#### DATA EXCERPT

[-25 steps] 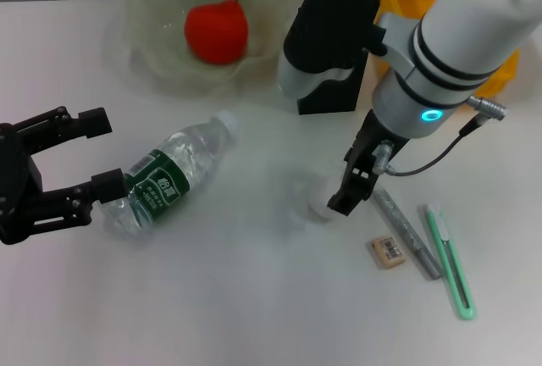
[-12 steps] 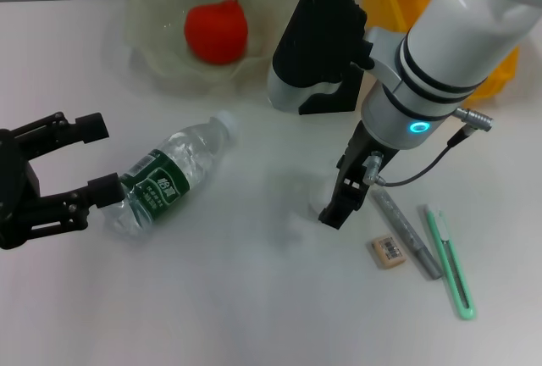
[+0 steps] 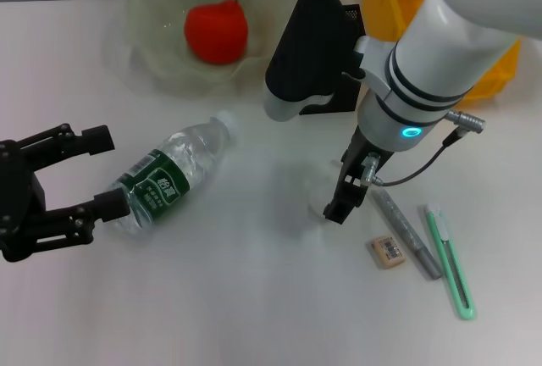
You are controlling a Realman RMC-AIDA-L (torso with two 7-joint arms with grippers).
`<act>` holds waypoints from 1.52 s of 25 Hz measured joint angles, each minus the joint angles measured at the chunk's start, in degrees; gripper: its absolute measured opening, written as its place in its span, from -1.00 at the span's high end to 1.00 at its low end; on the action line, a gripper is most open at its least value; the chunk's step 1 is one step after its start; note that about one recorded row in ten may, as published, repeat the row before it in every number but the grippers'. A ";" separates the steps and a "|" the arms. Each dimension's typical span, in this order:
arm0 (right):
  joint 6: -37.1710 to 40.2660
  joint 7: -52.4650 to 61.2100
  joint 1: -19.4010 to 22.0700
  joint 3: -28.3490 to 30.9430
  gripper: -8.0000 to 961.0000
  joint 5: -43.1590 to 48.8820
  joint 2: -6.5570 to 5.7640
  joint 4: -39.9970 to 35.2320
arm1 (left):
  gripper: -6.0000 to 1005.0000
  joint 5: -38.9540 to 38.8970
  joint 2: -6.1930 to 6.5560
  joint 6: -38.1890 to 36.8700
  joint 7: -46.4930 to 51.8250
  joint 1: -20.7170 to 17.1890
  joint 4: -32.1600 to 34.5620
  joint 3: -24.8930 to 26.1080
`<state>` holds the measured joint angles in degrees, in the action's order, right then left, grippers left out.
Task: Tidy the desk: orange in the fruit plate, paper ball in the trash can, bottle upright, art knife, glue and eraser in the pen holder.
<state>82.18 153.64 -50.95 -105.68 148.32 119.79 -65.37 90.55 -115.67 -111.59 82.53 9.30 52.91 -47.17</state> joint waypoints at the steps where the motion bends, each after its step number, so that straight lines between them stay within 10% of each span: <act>1: -0.24 0.00 -0.23 -0.16 -0.70 -0.10 0.01 0.63 | -0.61 0.06 -0.02 -0.01 0.00 0.06 0.00 0.00; 22: -4.89 -1.38 -2.63 -2.22 -0.63 -3.13 0.09 6.57 | -0.58 0.16 0.09 0.09 0.00 0.45 -1.16 0.16; 27: -2.93 -1.44 -1.91 -1.11 -0.27 -2.67 -0.16 4.09 | -0.57 0.16 0.15 0.18 -0.05 0.47 -1.29 0.15; 38: 15.66 -2.26 5.96 20.67 -0.17 14.44 -0.61 -21.70 | -0.56 0.19 0.29 0.78 -0.89 -0.31 -1.65 0.28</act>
<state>97.84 151.38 -44.99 -85.02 162.76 119.18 -87.07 90.74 -115.37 -110.81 81.64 8.99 51.26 -46.89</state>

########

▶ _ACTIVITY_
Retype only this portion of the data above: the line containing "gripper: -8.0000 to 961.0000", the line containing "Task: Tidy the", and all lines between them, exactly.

▶ _EXERCISE RESULT_
  gripper: -8.0000 to 961.0000
  joint 5: -43.1590 to 48.8820
  joint 2: -6.5570 to 5.7640
  joint 4: -39.9970 to 35.2320
arm1 (left):
  gripper: -6.0000 to 1005.0000
  joint 5: -38.9540 to 38.8970
  joint 2: -6.1930 to 6.5560
  joint 6: -38.1890 to 36.8700
  joint 7: -46.4930 to 51.8250
  joint 1: -20.7170 to 17.1890
  joint 4: -32.1600 to 34.5620
  joint 3: -24.8930 to 26.1080
`<state>` holds the measured joint angles in degrees, in the action's order, right then left, grippers left out.
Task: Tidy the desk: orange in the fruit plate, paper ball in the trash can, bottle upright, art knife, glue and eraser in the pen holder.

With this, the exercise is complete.